Treasury Secretary Steven Mnuchin said his agency won't make the Wednesday deadline House Democratsset for the IRS to respond to their request for President Donald Trump’s tax returns and is consulting with the Department of Justice on how to proceed.
"The legal implications of this request could affect protections for all Americans against politically motivated of personal tax information, regardless of which party is in power," Mnuchin wrote in a letter to House Ways and Means Committee chairman Rep. Richard Neal, D-Mass.
Meanwhile, the president on Wednesday doubled down on his position that he won't be making them public -- at least for now.
In doing so, the president reiterated his oft-cited rationale for withholding his tax information -- claiming they were under audit -- although that has never been confirmed.
“I would love to give them, but I'm not going to do it while I'm under audit. It's very simple,” Trump told reporters gathered on the White House South Lawn as he left for a trip to Texas. “Remember, I got elected last time -- the same exact issue, with the same intensity, which wasn't very much because, frankly, the people don't care.”
But less than 24 hours earlier, the president’s IRS commissioner, Charles Rettig, told lawmakers there are no rules prohibiting taxpayers under audit from releasing their tax information.
"I think I've answered that question,” Rettig told the House Appropriations Committee during a budget hearing on Wednesday. “No,” he said.

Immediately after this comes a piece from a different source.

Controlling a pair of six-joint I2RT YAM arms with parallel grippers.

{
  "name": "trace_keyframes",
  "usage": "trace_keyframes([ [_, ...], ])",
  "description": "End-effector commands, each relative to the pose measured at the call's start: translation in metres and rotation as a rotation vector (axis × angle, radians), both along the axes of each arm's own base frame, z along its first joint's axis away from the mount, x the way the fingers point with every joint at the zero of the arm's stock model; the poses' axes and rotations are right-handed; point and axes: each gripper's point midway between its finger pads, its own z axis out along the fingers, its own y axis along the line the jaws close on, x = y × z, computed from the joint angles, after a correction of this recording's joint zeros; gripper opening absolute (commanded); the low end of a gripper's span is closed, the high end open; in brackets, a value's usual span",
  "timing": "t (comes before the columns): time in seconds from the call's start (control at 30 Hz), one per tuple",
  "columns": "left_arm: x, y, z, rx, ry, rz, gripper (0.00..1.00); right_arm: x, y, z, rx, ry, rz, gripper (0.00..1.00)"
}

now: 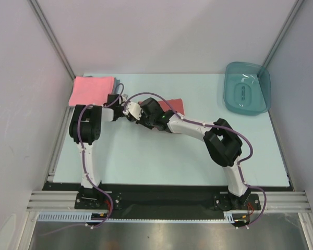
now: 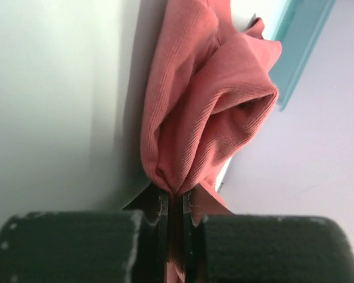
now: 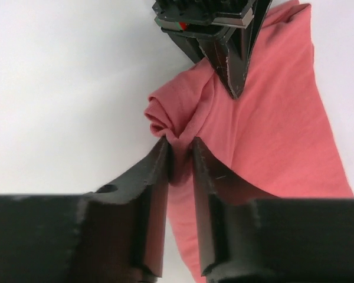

Rettig faced a Wednesday deadline to respond to a letter from Neal who last week formally requested Trump’s business and personal tax information dating back to 2013.
In a hearing Wednesday morning before the Senate Appropriations Committee, Rettig declined to say whether he would comply with Democrats' request.
“We received the letter, we’re working on the letter with counsel, and we anticipate responding,” Rettig told the panel.
The White House has repeatedly rebuffed calls to release the president’s tax returns, maintaining its position that any effort to disclose them amounts to little more than partisan politics.
In a letter to the Treasury Department’s general counsel last week, a new lawyer for Trump, William Consovoy, called the move by Democrats "a gross abuse of power" and encouraged the IRS to "refrain from divulging the requested information."
Over the weekend Mick Mulvaney, the acting White House chief of staff, said Democrats will “never” see Trump’s tax returns, and the president’s personal attorney, Jay Sekulow, slammed Democrats on ABC's “This Week," claiming they were using the president’s taxes as “a political weapon.”